减肥手术被认为是治疗肥胖症最有效的方法,可实现长期体重减轻并解决合并症。先前的研究已经探讨了社会经济地位(SES)和城市化程度对体重减轻及短期结果的影响。然而,关于SES和城市化程度对减肥手术后长期医疗保健利用的影响的数据很少。这项基于人群的研究的目的是比较根据收入五分位数和城市化程度划分的减肥手术后几年的医疗保健利用情况。
纳入了2013年至2019年在曼尼托巴省接受腹腔镜胃旁路手术或袖状胃切除术的所有代谢与减肥手术中心(CMBS)登记患者。人口统计学信息和医疗保健利用信息来自位于曼尼托巴省卫生政策中心(MCHP)的曼尼托巴省人口研究数据存储库。收入五分位数和居住地区使用居住邮政编码确定。所测量的医疗保健接触包括住院、全科医生就诊、专科医生就诊、CT扫描、上消化道内镜检查以及门诊处方配药数量。所有接触情况均在减肥手术前后3年和5年进行测量。

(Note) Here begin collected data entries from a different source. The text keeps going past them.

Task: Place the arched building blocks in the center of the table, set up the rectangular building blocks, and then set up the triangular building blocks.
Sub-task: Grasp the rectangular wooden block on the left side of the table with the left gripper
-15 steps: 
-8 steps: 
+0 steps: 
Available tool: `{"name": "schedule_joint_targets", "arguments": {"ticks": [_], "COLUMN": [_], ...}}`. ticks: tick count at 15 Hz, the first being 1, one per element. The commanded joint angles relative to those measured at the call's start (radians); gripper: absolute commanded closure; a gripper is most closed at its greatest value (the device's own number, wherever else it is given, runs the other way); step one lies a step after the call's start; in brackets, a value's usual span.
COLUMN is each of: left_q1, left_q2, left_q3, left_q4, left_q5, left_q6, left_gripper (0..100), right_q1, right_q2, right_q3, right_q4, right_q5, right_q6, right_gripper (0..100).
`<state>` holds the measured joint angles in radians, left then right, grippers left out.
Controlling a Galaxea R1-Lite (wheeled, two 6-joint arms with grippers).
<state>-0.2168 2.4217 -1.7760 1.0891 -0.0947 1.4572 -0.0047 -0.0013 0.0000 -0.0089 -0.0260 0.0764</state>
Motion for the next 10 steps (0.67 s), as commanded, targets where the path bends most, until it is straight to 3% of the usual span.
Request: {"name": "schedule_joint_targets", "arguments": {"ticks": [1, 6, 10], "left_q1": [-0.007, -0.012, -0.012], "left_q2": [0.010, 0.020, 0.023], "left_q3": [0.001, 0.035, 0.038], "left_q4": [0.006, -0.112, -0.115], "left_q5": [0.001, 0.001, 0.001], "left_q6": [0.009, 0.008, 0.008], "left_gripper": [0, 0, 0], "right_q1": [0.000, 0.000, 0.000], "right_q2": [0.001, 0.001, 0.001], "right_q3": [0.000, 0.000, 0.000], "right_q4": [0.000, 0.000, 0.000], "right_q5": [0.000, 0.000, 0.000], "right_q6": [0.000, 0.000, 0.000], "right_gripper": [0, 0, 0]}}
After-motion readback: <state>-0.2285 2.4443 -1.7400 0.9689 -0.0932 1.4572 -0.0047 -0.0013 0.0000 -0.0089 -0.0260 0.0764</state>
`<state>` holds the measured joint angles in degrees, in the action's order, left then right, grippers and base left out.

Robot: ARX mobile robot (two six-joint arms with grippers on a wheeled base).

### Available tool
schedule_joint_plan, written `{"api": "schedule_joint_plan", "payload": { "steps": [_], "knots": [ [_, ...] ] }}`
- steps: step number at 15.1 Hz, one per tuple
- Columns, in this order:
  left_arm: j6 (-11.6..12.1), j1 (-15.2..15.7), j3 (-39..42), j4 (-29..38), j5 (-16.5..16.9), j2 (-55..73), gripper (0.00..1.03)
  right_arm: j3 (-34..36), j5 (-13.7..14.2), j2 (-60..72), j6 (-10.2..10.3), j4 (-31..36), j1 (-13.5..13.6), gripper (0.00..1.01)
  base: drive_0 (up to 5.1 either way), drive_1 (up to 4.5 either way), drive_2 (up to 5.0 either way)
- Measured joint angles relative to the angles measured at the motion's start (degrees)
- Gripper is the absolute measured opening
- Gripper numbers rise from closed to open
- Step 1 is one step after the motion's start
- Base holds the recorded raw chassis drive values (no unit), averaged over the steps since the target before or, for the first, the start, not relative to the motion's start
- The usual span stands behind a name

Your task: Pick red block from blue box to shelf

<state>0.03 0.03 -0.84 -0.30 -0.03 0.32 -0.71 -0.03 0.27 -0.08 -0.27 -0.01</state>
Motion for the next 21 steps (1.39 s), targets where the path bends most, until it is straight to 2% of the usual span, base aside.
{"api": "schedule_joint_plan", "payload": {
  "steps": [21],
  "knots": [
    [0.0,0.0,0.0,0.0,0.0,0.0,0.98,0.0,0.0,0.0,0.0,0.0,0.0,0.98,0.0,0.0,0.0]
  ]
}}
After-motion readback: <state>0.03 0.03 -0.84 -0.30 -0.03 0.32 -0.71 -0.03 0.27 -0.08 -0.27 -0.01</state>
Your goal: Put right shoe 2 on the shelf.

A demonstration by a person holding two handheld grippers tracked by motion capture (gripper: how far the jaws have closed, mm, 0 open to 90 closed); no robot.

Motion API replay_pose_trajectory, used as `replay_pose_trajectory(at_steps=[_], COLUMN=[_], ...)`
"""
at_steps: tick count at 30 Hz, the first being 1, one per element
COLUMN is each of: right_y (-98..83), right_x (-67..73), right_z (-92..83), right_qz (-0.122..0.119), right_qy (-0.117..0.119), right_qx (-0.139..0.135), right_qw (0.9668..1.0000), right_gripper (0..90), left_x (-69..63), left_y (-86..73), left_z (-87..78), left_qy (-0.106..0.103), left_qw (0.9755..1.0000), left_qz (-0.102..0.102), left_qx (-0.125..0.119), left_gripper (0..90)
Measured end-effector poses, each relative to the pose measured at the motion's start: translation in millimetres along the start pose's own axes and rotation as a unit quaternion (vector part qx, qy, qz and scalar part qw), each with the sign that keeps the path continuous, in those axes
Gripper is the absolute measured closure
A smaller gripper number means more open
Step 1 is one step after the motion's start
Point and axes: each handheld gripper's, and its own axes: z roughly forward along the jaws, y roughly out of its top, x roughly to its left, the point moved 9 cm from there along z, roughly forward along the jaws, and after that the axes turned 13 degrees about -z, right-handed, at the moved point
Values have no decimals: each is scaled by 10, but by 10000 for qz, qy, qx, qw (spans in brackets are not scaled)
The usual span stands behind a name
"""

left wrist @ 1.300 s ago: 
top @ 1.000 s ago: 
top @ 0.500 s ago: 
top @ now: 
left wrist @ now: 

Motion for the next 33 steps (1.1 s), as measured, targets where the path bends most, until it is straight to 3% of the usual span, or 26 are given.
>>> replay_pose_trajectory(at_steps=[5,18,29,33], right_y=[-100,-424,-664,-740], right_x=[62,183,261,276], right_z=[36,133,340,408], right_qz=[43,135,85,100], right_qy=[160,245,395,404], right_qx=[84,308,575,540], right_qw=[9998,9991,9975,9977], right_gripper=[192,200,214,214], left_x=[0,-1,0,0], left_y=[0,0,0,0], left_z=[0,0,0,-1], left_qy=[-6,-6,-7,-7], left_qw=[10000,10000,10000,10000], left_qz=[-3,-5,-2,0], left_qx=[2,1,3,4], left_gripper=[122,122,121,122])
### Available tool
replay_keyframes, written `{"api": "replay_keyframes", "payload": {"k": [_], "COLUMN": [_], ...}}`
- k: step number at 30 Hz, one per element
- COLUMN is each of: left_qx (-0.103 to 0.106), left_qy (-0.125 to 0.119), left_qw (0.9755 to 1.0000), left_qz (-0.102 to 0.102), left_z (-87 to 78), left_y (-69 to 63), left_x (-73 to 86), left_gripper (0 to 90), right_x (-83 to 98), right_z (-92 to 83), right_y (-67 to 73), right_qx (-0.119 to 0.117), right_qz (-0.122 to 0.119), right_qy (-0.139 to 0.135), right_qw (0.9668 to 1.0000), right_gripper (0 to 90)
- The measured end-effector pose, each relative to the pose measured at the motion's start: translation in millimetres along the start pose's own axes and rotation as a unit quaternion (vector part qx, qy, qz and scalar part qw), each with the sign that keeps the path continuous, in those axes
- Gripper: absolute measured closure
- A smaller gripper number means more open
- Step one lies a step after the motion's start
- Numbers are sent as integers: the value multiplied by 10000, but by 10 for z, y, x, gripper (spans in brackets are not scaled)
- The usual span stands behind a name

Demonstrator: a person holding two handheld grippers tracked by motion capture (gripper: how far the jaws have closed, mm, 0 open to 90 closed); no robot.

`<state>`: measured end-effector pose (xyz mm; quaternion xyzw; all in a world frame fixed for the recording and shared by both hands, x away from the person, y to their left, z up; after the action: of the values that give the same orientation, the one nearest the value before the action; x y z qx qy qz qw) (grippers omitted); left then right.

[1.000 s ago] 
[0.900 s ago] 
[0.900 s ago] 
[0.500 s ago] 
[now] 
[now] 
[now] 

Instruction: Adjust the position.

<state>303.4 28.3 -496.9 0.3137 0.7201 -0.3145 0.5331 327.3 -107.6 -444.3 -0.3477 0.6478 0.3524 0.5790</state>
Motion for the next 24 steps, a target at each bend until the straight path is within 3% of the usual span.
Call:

本综述纳入了1184名患者,其中478名生活在农村地区,706名生活在城市地区。在减肥手术前的5年中,农村人口中各收入五分位数之间在多重用药、影像学检查或内镜检查使用率方面没有差异,而低收入五分位数人群的住院率(p < 0.001)和全科医生就诊率(p < 0.001)较高。在减肥手术后5年,农村人口中仅全科医生就诊率(低收入者较高,p < 0.001)和专科医生就诊率(高收入者较高,p < 0.001)存在差异。在城市人口中,在减肥手术前的5年中,低收入与多重用药率增加(p = 0.001)、影像学检查使用率增加(p = 0.004)和全科医生就诊率增加(p < 0.001)相关。在减肥手术后5年,城市人口中的低收入与多重用药率增加(p < 0.001)、影像学检查使用率增加(p < 0.001)和全科医生就诊率增加(p < 0.001)以及上消化道内镜检查率增加(p < 0.001)和住院率增加(p = 0.02)相关。
减肥手术后5年,生活在城市环境中的低收入患者医疗保健利用率最高。这些结果表明基于SES和城市化程度的长期结果存在差异。需要进一步研究以确定城市低收入患者医疗保健利用增加的潜在原因以及解决这些问题的策略。